碩士 === 國立臺北科技大學 === 有機高分子研究所 === 96 === Chemists have demonstrated the organic synthesis in a variety of palladium complex as a homogeneous catalyst which in contrast to heterogeneous catalyst, often difficult to be separated from the reaction mixtures. Nanosized mesoporous silica, NS-MCM-41, is a useful support to be a heterogeneous catalyst. There are several advantages of NS-MCM-41: (1) thermally stable, (2) wormhole-like mesostructure for the exchange of reactants and products (3) large surface area and Silanol groups for surface modification. Accordingly, our group developed a heterogeneous catalyst, NS-MCM-41-Pd, in which palladium bipyridyl complex is immobilized into NS-MCM-41, and NS-MCM-4-Pd is an efficient and re-usable catalyst on coupling reactions.
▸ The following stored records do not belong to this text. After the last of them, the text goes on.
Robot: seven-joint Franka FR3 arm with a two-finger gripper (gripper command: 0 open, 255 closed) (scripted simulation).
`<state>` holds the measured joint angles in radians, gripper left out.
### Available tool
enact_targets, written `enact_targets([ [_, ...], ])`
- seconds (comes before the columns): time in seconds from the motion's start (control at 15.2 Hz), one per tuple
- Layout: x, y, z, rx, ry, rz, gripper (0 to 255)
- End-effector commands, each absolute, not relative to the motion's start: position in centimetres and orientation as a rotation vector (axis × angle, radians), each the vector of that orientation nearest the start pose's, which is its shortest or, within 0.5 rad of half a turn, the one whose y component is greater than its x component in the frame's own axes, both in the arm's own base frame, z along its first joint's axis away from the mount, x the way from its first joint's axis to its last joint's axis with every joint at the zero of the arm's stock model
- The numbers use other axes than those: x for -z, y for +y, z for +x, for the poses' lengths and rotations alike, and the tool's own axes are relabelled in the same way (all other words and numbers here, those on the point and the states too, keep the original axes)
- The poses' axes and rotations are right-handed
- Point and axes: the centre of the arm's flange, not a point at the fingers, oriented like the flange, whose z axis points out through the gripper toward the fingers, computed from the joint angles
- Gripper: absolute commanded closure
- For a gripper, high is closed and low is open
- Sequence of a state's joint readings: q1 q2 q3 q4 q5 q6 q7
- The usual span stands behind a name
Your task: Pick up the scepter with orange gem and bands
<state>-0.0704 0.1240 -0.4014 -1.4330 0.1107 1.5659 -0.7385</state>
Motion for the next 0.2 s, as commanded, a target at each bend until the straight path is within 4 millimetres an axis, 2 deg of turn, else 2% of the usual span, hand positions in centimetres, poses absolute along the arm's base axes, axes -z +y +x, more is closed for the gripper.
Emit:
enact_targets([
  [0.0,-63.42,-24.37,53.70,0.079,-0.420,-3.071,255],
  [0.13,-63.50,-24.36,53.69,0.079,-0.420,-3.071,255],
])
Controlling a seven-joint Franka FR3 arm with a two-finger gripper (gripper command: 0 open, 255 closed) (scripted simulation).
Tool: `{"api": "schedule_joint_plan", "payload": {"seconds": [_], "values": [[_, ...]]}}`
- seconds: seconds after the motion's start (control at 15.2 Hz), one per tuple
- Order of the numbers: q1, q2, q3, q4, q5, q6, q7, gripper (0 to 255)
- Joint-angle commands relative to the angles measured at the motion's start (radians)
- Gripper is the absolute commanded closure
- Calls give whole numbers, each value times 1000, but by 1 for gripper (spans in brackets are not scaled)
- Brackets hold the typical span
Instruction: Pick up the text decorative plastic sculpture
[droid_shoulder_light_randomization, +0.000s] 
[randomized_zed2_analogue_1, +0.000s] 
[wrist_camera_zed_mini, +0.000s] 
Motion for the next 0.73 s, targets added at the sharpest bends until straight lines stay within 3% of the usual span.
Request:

A palladium bipyridyl complex anchored onto nanosized MCM-41 was as a catalyst to carry out the coupling of acyl chlorides and triarylbismuths for the formation of diaryl ketones and arylcyclehexyl ketones。NS-MCM-41-Pd was also work well in the formation of ynones by the reaction of acyl chlorides with terminal alkynes. The catalyst can be recovered by centrifugation and recycled several times only slightly decreasing its activity. Hot filtration of the reaction mixture under N2 indicated only slightly lost of the metal in the solution.